With a proper PCT using SERMs, testosterone typically returns to 80–95% of baseline within 6–8 weeks post-cycle for most SARMs. Without PCT, natural recovery for mild suppressors (Ostarine) takes 4–6 weeks; for strong suppressors (RAD-140, LGD-4033), natural recovery without PCT can take 8–16 weeks. The 2–3 month window of suppressed testosterone without PCT is exactly the period when most cycle gains are lost. Get bloodwork to confirm recovery rather than guessing by symptoms.

Can I keep all my SARMs gains permanently?

With proper PCT and post-cycle nutrition, you can keep 70–85% of SARMs gains long-term. The remaining 10–30% typically represents water weight and glycogen-related tissue swelling that was never truly “permanent” muscle — it resolves with hormonal fluctuation regardless. True myofibrillar hypertrophy (actual new muscle fibers) acquired during a SARMs cycle is largely permanent if you maintain training and avoid catastrophic hormonal crashes. The goal is not to keep every pound — it is to keep every pound of real muscle.

Should I cut calories during PCT to keep gains lean?

No.
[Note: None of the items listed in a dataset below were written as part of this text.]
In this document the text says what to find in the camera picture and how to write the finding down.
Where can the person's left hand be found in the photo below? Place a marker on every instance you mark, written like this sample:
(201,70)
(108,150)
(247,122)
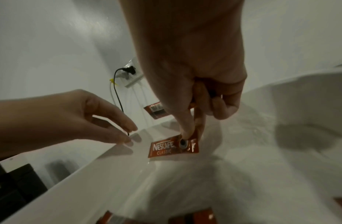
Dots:
(49,122)

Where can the white plastic tray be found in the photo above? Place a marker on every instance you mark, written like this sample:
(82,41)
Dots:
(270,153)

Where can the grey wall socket plate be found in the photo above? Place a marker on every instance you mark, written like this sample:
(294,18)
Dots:
(135,79)

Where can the pile of red coffee sachets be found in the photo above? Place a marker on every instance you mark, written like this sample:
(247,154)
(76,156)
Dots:
(193,216)

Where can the black power plug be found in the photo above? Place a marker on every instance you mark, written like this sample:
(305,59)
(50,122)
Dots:
(129,70)

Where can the person's right hand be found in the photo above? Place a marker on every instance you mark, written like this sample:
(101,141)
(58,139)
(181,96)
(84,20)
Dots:
(187,43)

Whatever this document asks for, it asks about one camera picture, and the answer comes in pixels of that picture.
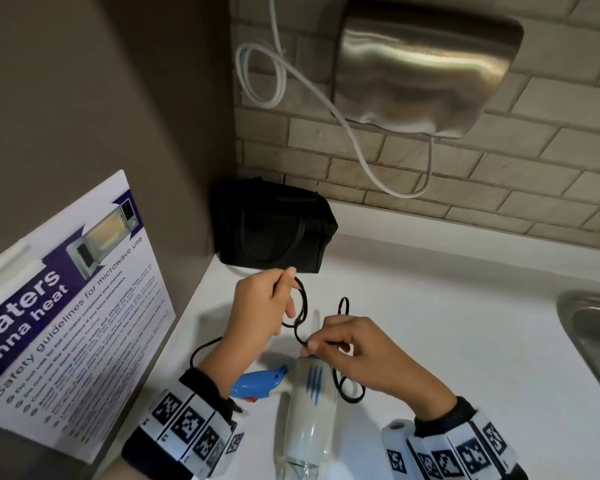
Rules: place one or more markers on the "person's right hand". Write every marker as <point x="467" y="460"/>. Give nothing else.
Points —
<point x="380" y="364"/>

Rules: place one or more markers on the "person's left hand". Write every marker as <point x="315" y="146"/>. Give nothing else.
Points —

Cutting calories during PCT is one of the most reliable ways to lose the muscle you gained on cycle. Your body’s hormonal environment during PCT is at its lowest anabolic capacity — testosterone is suppressed, anabolic drive is reduced. A caloric deficit in this state is maximally catabolic. Stay at maintenance or a slight surplus (+5–10%) for the full duration of PCT. There will be time to cut body fat after hormone levels have recovered fully.

What happens if I don’t do PCT after SARMs?

Without PCT, you spend 4–16 weeks in a state of low testosterone where: muscle protein synthesis is reduced, catabolism is elevated, training performance drops, libido decreases, mood and motivation suffer, and gains from the cycle erode progressively. Most users who skip PCT report losing 30–50% of their cycle gains over the 6–10 weeks post-cycle. Additionally, prolonged testosterone suppression without PCT can extend the recovery timeline significantly — sometimes by months. For cycles involving compounds like RAD-140, LGD-4033, or any stack, PCT is not optional.

Can I stack MK-677 post-cycle to help keep gains?

MK-677 (Ibutamoren) is a GH secretagogue, not a SARM, and does not suppress testosterone. Running MK-677 through and after your SARMs cycle is a legitimate strategy for supporting muscle retention during the PCT period via increased GH and IGF-1 levels. It will not replace proper SERM-based PCT for testosterone recovery, but it provides an anti-catabolic benefit during the suppression window. Standard approach: MK-677 at 12.5–25mg/day, running continuously from the last 4 weeks of your cycle through the end of PCT.


Disclaimer: This article is for informational and educational purposes only. It is not medical advice. The compounds and protocols discussed may carry serious health risks. Always consult a qualified healthcare provider before starting any new supplement, peptide, hormone, or training protocol. FitScience does not encourage or endorse the use of any illegal substances.